**Task statement**
Only lines containing the word "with" are needed; pull them out of the material.

**Provided data**

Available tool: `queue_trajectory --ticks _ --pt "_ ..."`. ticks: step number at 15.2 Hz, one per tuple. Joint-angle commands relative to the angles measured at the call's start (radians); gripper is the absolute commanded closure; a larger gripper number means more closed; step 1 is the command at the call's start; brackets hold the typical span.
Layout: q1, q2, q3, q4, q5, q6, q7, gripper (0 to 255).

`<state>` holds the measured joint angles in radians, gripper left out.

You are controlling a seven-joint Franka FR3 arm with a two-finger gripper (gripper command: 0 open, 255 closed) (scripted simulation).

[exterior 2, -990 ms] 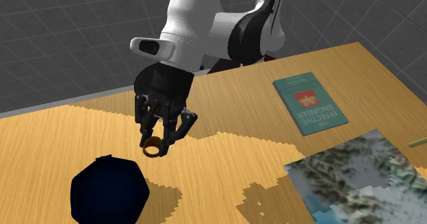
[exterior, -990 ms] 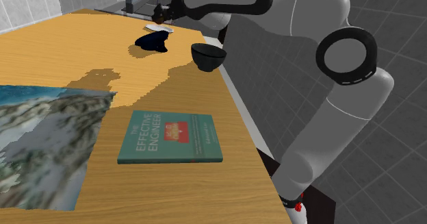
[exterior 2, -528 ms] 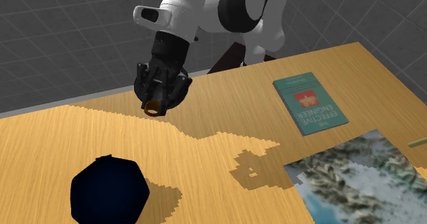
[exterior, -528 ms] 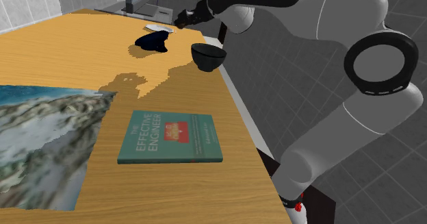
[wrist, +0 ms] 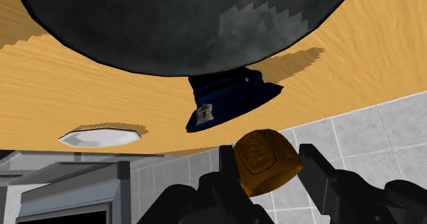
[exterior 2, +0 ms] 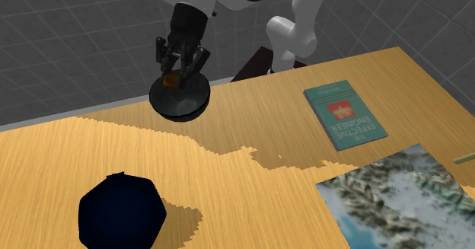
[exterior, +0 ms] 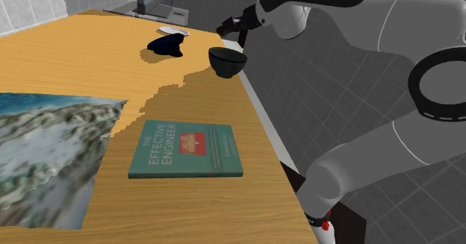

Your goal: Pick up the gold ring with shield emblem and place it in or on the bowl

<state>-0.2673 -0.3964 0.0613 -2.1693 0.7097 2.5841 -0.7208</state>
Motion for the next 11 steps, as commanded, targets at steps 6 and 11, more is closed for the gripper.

**Written reply**
You are controlling a seven-joint Franka FR3 arm with a two-finger gripper (gripper command: 0 open, 255 closed) (scripted simulation).
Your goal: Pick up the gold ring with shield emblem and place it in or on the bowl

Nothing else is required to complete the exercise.